Hey, does any gay-rights group want to dress up as Muslim imams? Nah? Okay. We know the score. It’s safe to pick on Catholics, because Catholics are going to turn the other cheek and ignore you or offer mild protest. Dress up in drag to mock Muslims and there’s a good chance you’ll get firebombed. We saw this with the publication of Salman Rushdie’s The Satanic Verses, we saw this with the Muhammad cartoons, we saw this with Charlie Hebdo magazine over in France, and we see it now. What those who enjoy mocking Christianity ought to fear is the day that certain Christians look at the Muslims and realize intimidation, threats, and violence are an effective way to make their faith un-mockable. American society is perfectly okay with threats of violence in response to blasphemous speech, but we only tolerate it for certain faiths. There are good reasons to doubt that double standard is sustainable.

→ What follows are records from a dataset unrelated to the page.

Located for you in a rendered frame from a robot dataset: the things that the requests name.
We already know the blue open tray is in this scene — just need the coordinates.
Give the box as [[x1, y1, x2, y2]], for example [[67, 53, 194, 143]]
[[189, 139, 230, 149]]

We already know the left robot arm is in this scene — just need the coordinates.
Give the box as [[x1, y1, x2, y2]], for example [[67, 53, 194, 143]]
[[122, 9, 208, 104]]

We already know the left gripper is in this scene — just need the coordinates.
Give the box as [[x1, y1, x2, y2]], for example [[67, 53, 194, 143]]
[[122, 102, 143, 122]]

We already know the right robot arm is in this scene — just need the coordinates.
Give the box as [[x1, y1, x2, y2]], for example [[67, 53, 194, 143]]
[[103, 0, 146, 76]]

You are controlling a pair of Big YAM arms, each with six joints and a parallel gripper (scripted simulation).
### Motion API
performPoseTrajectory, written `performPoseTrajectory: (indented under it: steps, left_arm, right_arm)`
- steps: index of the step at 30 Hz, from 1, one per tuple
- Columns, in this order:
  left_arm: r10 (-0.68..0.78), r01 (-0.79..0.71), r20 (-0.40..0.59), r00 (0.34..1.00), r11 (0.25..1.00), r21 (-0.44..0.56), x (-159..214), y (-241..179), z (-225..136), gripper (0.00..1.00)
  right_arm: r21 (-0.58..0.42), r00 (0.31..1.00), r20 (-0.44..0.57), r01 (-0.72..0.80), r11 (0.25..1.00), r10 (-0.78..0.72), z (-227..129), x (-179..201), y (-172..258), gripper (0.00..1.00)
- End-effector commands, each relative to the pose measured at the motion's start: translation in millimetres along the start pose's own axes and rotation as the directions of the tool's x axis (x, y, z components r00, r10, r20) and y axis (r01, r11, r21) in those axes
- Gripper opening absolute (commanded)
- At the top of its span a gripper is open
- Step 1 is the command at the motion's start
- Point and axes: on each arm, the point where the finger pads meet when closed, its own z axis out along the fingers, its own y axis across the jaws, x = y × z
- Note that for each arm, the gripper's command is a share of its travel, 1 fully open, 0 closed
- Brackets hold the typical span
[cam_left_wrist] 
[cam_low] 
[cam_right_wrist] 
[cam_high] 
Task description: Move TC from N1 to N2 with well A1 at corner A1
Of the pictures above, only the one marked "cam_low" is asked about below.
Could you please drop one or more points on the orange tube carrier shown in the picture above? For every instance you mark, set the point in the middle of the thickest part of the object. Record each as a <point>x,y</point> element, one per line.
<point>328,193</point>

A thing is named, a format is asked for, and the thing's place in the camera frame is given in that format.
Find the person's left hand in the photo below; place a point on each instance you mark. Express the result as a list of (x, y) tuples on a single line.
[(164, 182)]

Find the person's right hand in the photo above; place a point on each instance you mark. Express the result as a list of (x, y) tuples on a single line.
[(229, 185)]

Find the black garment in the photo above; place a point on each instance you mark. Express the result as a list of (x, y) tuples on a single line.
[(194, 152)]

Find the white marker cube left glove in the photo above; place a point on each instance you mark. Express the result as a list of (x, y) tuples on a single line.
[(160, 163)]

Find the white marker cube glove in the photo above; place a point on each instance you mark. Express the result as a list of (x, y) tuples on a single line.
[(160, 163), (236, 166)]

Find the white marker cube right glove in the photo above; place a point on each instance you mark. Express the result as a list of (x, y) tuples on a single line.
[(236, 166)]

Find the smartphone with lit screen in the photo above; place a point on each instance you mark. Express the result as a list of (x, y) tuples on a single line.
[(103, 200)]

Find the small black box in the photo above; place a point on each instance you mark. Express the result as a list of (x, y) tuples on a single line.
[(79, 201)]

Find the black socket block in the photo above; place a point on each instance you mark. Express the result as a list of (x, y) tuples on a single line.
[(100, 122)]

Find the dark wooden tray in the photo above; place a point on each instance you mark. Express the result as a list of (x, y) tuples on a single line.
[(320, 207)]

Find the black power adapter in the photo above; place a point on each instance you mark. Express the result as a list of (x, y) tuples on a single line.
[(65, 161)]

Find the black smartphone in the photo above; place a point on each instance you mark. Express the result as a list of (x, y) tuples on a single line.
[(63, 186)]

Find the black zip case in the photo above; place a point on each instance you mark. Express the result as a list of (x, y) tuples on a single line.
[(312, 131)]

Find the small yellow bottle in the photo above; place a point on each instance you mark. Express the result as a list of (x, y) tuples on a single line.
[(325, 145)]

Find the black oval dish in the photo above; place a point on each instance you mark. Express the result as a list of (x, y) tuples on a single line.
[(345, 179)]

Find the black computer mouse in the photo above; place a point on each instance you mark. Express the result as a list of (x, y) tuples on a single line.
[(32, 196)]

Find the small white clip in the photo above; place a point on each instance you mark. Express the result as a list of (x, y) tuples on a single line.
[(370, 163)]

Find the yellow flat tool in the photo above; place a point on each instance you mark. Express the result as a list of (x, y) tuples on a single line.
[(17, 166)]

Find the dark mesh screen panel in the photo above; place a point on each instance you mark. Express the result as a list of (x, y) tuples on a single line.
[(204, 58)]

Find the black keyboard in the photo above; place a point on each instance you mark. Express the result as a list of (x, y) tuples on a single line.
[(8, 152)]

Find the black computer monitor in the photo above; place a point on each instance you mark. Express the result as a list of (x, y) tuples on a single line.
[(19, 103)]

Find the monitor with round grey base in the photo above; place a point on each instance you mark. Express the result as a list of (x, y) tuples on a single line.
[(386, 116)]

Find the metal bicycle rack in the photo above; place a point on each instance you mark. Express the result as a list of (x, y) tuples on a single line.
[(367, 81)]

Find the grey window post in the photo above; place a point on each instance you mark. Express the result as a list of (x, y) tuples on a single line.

As Michael Jordan probably didn't really say but the quote still gets attributed to him, "Even Republicans buy shoes."  Just sell your product and make money.

Update, 6/21/23Did I call it?

Corporations that wrecked their images in woke marketing campaigns could pay a price for decisions that cost shareholders money.

On May 30, America First Legal took to Twitter on a fishing expedition looking for disgruntled shareholders who have seen their investments flow down the drain faster than a barrel of Bud Light since the beer’s embrace of transgender activist Dylan Mulvaney led to a weeks-long boycott that shows no sign of stopping.

“ATTENTION: Are you a shareholder of @Target @Kohls @abinbev, or other companies that are promoting transgender, LGBTQ and PRIDE products and diminishing shareholder value? We want to hear from you,” the law firm posted...

Newsweek wrote that the strategy appears to be to sue the companies over decisions that led to massive stock declines.

4 comments:

Ellen K said...

Everyone who has stocks or mutual funds should be checking to see if their managers have adjusted stock holdings to keep them from losing money. While conventional investing says hold onto long time stocks, this may be something that leads to Anheuser Busch being bought out. Target may survive this storm, but Kohls will not. I've been in my local Kohl's and I KNOW that there's less backstock and fewer selections in many departments. Just as you can tell a grocery store ready to go under by the smell of rotting produce left in place, you can see which stores are struggling by empty shelves, or worse, shelves made to appear full by stocking products from other departments. Kohls used to have wall displays with merchandise for sale, they have taken those down. The much pushed Sephora department adds are still filled with clearance items. Walmart too has some questions to answer on these issues. Stop pushing agenda. Make a good product, offer customer service and SELL THE PRODUCT not the image.

Anonymous said...

Boycotting a business over politics is silly.

Darren said...

I'm sure you watch FoxNews on a regular basis.

Anna A said...

I don't boycott Target because of politics, but due to business decisions. If they want to push certain items to certain age groups, go ahead, but I will be taking my business elsewhere.

Besides, wasn't Rosa Parks boycott over politics?